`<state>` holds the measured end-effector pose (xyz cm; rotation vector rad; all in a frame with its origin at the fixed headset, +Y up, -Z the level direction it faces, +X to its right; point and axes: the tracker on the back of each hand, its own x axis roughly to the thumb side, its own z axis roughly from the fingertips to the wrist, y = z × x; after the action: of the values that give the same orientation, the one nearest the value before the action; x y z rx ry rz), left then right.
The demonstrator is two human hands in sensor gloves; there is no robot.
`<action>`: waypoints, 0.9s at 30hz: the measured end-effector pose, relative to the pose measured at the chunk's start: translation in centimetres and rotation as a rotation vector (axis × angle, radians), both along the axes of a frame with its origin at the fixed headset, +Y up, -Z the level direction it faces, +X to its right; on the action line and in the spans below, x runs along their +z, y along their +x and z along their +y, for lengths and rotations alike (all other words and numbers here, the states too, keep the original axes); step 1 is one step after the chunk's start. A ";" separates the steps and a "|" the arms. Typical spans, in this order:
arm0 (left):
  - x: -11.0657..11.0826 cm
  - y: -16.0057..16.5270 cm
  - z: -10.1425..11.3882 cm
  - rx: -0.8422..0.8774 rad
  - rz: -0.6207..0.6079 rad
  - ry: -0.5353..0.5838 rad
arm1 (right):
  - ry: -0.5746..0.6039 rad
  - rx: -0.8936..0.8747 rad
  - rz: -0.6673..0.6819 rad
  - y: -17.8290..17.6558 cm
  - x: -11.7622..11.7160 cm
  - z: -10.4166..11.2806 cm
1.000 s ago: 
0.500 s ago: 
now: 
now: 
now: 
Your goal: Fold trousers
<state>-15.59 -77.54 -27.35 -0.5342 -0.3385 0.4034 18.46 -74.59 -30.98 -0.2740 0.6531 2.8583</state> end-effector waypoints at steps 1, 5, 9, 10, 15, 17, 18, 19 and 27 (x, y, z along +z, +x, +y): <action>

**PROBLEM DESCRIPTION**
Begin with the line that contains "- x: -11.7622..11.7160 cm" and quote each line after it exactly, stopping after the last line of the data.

**EXERCISE RESULT**
  - x: -11.7622..11.7160 cm
  - z: -10.4166..11.2806 cm
1.000 s ago: 
0.500 s ago: 
now: 
now: 
now: 
Your goal: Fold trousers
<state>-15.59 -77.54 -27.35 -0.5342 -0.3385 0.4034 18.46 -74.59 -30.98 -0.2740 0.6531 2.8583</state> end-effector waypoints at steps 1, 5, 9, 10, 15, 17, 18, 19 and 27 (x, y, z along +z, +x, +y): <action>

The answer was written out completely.